40. An IEP must also contain a statement of the program modifications or supports that will be provided for the student to advance appropriately toward attaining his annual goals and to be involved in and make progress in the regular education curriculum; and a statement of any individual accommodations that are necessary to measure the student’s academic achievement and functional performance. (20 U.S.C. § 1414(d)(1)(A)(i)(IV), (VI)(aa); Ed. Code, § 56345, subds. (a)(4), (6)(A).)

41. The IDEA requires neither that a school district provide the best education to a child with a disability, nor that it provide an education that maximizes the child’s potential. (Rowley, supra, 458 U.S. at 197, 200; Gregory K. v. Longview School Dist. (9th Cir.1987) 811 F.2d 1307, 1314.) As long as the school district’s offer was reasonably calculated to provide educational benefits, it constitutes an offer of a FAPE. (Rowley, supra, 458 U.S. at 200.) The focus is on the placement offered by the school district, not on the alternative preferred by the parents. (Gregory K., supra, 811 F.2d at 1314.)

42. During the time period at issue, Student had two agreed-upon and implemented IEPs (May 14, 2012, and March 15, 2013), and one IEP that offered to change placement to a special day class (December 19, 2012) that was not agreed upon. Each of the aforementioned IEP’s contained Student’s present levels of performance in reading and language arts. They contained measurable goals designed to meet his reading and language arts needs and also accommodations to be provided to help Student access the general education curriculum. The placements offered in the consecutive IEP’s called for general education with RSP support and a one-to-one behavior aide (May 14, 2012), a special day class with a one-to-one behavior aide (December 19, 2012), and finally placement at a non-public school designed to address behavior challenges. These placement offers were appropriate for Student based upon his escalating behavior needs.

43. It is determined that the IEPs offered during the 2012-2013 and 2013-2014 school years were designed to meet student’s unique needs and were reasonably calculated to provide educational benefit. Moreover, the evidence establishes that he actually received educational benefit in language arts, specifically in reading and writing. Accordingly, it is determined that regarding language arts, including in the area of reading and writing, Oakland did not deny Student a FAPE from December 19, 2012, forward.

44. Even if the District’s offers had not provided Student with FAPE regarding reading, Oakland’s reading clinic was not appropriate for Student. It is an intensive intervention program that includes several transitions throughout the day (including bussing from school of attendance to intervention site and back again), different routines and expectations for behavior in the different settings, requires sustained concentration and effort for long periods of time (for two to four hours per school day), and requires students to work collaboratively with another student and one instructor. These are some of the exact same tasks that were repeated triggers for Student’s negative behaviors.
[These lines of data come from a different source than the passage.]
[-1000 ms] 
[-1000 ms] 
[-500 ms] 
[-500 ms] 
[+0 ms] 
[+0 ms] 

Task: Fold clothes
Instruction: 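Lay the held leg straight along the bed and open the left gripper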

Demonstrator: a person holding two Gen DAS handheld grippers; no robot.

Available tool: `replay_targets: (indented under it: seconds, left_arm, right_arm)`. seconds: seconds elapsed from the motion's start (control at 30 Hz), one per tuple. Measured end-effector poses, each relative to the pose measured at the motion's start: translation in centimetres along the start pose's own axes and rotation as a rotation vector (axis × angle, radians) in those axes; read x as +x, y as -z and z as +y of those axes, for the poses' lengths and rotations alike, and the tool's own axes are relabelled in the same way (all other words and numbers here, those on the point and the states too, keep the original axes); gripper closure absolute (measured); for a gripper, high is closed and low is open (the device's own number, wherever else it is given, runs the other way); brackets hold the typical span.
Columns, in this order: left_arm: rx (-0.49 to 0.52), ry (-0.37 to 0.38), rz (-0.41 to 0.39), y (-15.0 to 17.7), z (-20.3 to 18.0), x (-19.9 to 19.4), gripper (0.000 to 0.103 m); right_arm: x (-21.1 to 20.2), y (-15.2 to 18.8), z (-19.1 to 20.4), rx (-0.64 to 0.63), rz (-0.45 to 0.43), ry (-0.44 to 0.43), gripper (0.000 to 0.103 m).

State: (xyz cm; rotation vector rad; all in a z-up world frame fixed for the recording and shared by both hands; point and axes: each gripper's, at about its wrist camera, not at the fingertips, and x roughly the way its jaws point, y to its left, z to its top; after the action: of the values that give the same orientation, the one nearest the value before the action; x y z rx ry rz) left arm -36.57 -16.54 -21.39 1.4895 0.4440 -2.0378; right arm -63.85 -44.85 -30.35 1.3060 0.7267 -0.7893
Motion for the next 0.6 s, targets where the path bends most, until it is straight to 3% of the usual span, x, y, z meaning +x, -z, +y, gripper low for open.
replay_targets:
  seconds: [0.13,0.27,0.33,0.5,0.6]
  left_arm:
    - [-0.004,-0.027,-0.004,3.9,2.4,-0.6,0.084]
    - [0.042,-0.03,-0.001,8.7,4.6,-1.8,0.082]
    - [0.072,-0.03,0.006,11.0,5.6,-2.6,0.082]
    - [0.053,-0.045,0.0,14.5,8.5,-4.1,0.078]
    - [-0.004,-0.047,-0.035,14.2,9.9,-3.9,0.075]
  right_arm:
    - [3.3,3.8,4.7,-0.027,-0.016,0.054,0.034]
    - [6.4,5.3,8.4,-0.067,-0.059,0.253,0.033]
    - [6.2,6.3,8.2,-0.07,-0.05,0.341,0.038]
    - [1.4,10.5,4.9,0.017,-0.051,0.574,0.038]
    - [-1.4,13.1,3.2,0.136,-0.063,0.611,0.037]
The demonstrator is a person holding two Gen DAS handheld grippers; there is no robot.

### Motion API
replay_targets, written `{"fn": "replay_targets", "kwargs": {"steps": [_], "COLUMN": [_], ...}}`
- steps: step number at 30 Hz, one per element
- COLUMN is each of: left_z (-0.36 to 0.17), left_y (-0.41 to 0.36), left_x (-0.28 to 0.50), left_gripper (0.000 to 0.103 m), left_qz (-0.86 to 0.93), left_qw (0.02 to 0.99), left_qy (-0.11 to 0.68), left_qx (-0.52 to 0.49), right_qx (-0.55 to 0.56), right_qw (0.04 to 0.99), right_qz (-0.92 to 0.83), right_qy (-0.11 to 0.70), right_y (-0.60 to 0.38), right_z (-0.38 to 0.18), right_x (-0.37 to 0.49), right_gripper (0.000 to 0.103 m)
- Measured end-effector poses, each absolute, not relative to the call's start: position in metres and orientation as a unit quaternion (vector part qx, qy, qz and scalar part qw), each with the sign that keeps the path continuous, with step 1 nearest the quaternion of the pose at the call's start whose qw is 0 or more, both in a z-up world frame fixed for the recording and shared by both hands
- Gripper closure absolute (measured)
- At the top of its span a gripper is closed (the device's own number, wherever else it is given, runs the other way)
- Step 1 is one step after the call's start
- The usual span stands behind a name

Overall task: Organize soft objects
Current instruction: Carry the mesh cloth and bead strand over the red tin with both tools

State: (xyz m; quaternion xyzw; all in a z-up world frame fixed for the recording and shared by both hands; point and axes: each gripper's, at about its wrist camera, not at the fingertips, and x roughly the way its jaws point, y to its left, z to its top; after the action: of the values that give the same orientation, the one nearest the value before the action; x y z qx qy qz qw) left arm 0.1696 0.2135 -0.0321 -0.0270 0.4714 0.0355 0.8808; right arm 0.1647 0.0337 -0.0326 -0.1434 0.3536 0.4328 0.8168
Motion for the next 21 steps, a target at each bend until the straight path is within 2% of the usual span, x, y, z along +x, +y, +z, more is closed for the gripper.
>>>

In previous placements, even with a one-to-one aide the negative behaviors were not eliminated and ultimately, Student required placement at a behavior-based nonpublic school to meet his needs. Therefore, Oakland did not deny Student a FAPE by failing to conduct a formal assessment for its reading clinic.

45. Student did not present evidence at hearing to establish that Student had a need for a reading specialist or what particular type of reading specialist he required to meet his needs. Accordingly, Student did not meet his burden to establish he required reading specialist services to receive a FAPE.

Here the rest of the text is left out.